Giselle—Registered enrolled nurse
(without notation)
Metropolitan Melbourne

Like many other healthcare workers, I consider myself a pandemic warrior. This is my story.

I was starting my fifth month of maternity leave when COVID hit Australia. My plan was to have a full year offhaving baby number four, we needed time to readjust to life as a family of six.

Months earlier, my husband had opened a business in hospitality and we had moved into a new house. A new business, bigger mortgage and our baby’s impending arrival were already putting significant stress on our shoulders.

By April, things began to worsen and returning to work early was a no-brainer. Lockdowns hit the hospitality sector the hardest and we were struggling to keep ourselves afloat. I needed to help more with the household bills, so I increased my hours and took all the extra shifts and overtime I could, trying also to help fill the vacancies the health system was experiencing.

I worked nightshifts only so I could juggle kids. Our baby was under six months, still being breastfed and refusing to bottle feed. I refused to give up breastfeeding, so I started splitting my hour breaks into two half hours so I could run back home in the middle of the night to breastfeed. This meant fully undressing on the doorstep in the middle of winter, worried I would make him, or anyone else at home, sick, even though I was wearing full PPE at work. In that first year, our knowledge about the virus and transmission was extremely poor, making the whole ordeal even scarier and making all healthcare workers feel guilty about putting our families at risk.

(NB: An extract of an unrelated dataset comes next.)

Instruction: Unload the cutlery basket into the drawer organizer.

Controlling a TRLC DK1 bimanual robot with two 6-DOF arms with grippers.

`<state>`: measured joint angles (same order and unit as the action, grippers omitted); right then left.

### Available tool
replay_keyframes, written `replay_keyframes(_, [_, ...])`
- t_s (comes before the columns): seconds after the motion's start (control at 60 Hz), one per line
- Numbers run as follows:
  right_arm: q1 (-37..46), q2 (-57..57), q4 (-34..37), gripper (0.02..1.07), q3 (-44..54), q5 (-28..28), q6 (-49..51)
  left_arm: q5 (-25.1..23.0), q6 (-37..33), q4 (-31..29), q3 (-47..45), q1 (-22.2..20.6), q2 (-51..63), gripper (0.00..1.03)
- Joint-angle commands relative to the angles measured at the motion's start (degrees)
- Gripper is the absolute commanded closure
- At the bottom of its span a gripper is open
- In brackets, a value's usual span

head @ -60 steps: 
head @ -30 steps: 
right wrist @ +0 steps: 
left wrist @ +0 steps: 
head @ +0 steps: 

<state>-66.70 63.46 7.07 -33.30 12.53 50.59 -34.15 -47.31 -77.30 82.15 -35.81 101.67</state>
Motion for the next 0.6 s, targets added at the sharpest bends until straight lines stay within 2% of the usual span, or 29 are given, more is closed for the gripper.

As months went by, things kept getting harder. Schools turned to home-schooling, so I had three primary school-aged kids plus a baby at home while my husband was working seven days a week trying to save his business. So many sleepless days and nights; my family overseas; no other support; so much loneliness and extreme exhaustion.

I worked without a break for three years, even after sustaining an injury that needed surgery. Because of COVID, the surgery was cancelled several times and my pain got worse, but I kept going to support my family and my exhausted co-workers. We were all stretched to the max.

It’s finally looking like we’re reaching the light at the end of the tunnel, but this is not over yet. I’m so proud of the resilience all healthcare workers showed during this hard time.